Partenariat UE- CNDH : Le comité de pilotage passe en revue le projet

Partenariat UE- CNDH : Le comité de pilotage passe en revue le projet

Le Comité de pilotage du projet « Appui à la Commission nationale des droits humains pour la mise en œuvre de ses missions en matière de promotion et de protection des droits humains », financé par l’Union Européenne, s’est réuni ce mardi 8 juin 2021 à Ouagadougou. Pour la première fois, il examine le niveau d’exécution du projet.

Les droits humains constituent un important domaine de coopération entre l’Union Européenne et le Burkina Faso. Elle soutient à cet effet,  une série des activités dans ce secteur depuis plusieurs années et le plus souvent mises en œuvre par des organisations de la société civile.

Le 16 juillet 2020, elle signait une convention de partenariat d’un montant de 250 000 EUROS avec la Commission nationale des droits humains (CNDH) pour une période de vingt-quatre (24) mois.

Pour l’ambassadeur de l’Union Européenne, la réforme législative de 2015 qui a conduit à la mise en place de la CNDH constitue un progrès important dans le renforcement du cadre institutionnelle de promotion et de protection des droits humains au Burkina Faso.
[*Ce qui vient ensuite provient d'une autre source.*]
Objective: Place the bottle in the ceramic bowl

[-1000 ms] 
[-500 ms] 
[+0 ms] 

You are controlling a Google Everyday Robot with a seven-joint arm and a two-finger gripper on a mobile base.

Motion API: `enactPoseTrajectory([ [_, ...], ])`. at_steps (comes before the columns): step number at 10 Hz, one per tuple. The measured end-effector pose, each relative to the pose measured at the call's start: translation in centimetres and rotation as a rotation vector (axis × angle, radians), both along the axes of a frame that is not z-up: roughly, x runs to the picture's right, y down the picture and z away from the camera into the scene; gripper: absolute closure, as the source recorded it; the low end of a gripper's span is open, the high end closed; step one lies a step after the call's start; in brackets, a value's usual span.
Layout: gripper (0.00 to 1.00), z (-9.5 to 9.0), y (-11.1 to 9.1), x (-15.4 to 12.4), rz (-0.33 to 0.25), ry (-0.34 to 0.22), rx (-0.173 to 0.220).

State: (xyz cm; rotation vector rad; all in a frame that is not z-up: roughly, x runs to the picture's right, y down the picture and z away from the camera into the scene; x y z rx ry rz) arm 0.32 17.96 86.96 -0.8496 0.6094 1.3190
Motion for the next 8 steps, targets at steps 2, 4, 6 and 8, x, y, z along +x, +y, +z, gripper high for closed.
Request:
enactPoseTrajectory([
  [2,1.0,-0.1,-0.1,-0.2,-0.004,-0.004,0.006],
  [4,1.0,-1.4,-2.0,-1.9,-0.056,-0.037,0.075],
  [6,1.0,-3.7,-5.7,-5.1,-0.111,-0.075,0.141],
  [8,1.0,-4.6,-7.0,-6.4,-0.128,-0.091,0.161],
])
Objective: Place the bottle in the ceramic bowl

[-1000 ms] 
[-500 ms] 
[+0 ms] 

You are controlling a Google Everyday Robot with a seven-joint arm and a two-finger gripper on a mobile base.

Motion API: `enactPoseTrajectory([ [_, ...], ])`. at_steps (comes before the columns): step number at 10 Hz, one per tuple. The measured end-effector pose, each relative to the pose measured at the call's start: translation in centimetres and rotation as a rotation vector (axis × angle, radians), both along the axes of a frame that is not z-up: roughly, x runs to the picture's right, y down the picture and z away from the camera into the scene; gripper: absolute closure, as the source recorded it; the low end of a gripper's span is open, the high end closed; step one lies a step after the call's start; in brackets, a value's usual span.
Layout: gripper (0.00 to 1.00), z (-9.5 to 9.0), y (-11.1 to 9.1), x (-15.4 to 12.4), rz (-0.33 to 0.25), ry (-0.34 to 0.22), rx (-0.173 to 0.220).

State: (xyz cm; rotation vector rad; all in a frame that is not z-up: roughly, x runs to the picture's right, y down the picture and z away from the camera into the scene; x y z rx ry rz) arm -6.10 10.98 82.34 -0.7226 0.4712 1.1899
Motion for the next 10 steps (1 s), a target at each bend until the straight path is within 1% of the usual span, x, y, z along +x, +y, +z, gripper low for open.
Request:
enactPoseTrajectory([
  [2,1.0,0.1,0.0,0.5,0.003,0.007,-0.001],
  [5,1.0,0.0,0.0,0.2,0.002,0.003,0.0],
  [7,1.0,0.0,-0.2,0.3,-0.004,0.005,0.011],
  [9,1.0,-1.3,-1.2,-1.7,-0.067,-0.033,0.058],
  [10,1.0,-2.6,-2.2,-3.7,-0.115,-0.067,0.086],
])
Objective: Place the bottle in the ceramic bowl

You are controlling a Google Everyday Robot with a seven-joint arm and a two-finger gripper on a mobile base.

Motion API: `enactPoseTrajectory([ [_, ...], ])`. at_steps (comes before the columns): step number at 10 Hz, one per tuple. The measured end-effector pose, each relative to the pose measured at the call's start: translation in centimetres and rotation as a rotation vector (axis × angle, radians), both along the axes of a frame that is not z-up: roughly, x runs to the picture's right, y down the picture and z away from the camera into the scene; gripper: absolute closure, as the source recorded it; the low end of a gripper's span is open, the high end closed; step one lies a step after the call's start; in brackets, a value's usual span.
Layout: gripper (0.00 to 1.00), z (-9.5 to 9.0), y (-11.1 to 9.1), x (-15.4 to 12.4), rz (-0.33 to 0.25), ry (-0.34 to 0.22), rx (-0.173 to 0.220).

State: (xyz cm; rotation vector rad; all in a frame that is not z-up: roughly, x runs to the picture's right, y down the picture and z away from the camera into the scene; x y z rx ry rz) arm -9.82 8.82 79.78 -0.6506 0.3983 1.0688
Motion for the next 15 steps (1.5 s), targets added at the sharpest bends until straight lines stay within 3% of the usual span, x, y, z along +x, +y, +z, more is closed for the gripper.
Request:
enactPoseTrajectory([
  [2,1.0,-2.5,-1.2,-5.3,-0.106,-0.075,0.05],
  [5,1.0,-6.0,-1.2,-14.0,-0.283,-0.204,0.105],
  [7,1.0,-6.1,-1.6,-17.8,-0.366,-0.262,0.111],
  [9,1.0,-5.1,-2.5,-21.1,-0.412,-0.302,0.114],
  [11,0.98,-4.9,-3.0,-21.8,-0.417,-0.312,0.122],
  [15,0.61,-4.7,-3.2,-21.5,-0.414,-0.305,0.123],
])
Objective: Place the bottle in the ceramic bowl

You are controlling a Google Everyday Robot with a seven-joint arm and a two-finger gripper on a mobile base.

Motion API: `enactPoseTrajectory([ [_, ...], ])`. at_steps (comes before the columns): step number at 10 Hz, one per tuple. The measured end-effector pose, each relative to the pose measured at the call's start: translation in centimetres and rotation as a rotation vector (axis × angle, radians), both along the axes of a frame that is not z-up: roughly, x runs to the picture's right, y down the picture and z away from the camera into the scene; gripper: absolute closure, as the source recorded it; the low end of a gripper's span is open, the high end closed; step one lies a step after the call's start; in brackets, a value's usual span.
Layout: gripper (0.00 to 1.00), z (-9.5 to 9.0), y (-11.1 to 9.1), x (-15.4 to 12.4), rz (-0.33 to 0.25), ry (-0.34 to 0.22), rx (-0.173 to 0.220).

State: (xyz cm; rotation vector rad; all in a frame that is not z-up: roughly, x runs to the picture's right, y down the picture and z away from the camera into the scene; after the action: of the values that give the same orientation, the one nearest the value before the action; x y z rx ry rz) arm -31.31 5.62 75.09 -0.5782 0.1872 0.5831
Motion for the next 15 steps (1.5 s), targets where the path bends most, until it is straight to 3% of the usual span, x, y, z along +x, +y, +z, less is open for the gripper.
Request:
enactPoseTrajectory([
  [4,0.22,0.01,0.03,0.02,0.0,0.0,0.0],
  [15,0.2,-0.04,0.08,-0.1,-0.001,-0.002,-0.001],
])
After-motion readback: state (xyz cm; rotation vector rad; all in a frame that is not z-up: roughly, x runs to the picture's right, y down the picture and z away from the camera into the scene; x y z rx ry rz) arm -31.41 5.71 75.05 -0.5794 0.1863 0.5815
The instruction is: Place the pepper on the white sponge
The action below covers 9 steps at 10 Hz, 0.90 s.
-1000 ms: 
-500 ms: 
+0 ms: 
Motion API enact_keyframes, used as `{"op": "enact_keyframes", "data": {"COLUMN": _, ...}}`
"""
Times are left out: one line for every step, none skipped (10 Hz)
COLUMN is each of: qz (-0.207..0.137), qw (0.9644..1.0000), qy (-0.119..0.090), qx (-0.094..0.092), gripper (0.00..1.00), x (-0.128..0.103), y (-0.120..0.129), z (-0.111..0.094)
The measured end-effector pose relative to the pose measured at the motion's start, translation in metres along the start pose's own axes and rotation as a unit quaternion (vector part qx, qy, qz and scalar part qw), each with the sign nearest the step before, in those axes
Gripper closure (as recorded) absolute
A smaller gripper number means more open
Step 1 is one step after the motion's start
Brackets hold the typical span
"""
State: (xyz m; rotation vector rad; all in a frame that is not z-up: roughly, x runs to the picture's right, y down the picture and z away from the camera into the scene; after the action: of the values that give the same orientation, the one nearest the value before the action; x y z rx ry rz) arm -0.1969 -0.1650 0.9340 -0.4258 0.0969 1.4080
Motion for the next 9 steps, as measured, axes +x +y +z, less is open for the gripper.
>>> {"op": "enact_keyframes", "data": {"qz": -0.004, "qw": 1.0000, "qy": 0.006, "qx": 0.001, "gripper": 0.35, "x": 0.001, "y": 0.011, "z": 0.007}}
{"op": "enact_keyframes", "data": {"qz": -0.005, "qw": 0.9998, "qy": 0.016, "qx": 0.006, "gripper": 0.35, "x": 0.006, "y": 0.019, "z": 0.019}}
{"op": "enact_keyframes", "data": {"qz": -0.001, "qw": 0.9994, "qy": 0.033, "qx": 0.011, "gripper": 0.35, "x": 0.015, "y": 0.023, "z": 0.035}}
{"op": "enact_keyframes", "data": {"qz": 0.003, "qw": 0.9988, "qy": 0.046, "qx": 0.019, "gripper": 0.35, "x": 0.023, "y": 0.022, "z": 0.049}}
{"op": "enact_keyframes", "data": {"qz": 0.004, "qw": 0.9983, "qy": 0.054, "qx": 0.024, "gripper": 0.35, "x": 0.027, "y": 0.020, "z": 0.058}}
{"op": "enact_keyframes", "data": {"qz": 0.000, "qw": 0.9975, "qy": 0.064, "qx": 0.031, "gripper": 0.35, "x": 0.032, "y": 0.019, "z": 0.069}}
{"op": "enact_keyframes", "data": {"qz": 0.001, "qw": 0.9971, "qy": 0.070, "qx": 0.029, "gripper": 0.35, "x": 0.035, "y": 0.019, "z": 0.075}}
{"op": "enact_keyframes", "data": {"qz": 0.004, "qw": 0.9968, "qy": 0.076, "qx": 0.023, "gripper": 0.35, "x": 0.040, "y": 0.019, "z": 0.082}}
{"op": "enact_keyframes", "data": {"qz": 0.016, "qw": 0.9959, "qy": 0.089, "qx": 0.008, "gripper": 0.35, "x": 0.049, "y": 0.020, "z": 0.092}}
Le défi qui découle de cette réforme reste le renforcement des capacités de la Commission pour mettre en œuvre ses missions et devenir ainsi un acteur national important dans la quête permanente de l’effectivité des droits humains. D’où ce soutien de l’UE.

Ce projet de l’UE vise alors à améliorer la contribution de la CNDH en matière de promotion et de protection  et de défense des droits humains au profit des populations du Burkina Faso.

Les engagements de l’UE portent sur cinq (5) axes que sont:

  • assurer la lutte contre les violations des droits humains en matière de terrorisme, de conflits communautaires, en milieu carcéral et dans les activités des entreprises ;
  • assurer le suivi de la situation des droits humains en générale et dans le domaine spécifiques ;
  • des personnes déplacées internes et des élections ;
  • promouvoir le respect des droits humains y compris au niveau des enfants dans les activités d’orpaillages ;
  • améliorer la visibilité et l’accessibilité de la CNDH dans le but d’amener les populations à solliciter la CNDH en matière de protection et de défense de leurs droits ;
  • dynamiser le fonctionnement de la CNDH.

Près d’une année après le lancement du projet, le comité de pilotage du projet présidé par le Président de la Commission, Kalifa Rodrigue NAMOANO, passe en revue l’exécution des activités contenues dans le projet.

Un bilan peu satisfaisant qui s’explique par un retard dans le démarrage des activités en 2020 dû à la maladie de la Covid-19.

Cette rencontre avait pour objectif de mettre le doigt sur les insuffisances et les difficultés afin de tirer des leçons pour la suite.

L’ambassadeur a, à cette occasion rappelé le rôle combien important de la Commission car pour lui, le respect des droits humains constitue un facteur déterminant de stabilité politique nécessaire aussi pour tout développement.

« Le monitoring des droits humains constitue un élément clé de votre travail. Les analyses en matière de violations des droits humains doivent être indépendantes et crédibles afin de pouvoir mener le plaidoyer là où votre voix doit contribuer au respect et à la promotion  des droits humains », a-t-il laissé entendre. Pour finir, il a renouvelé la disponibilité de l’UE a apporté son appui à la CNDH dans la mise en œuvre  de ses missions.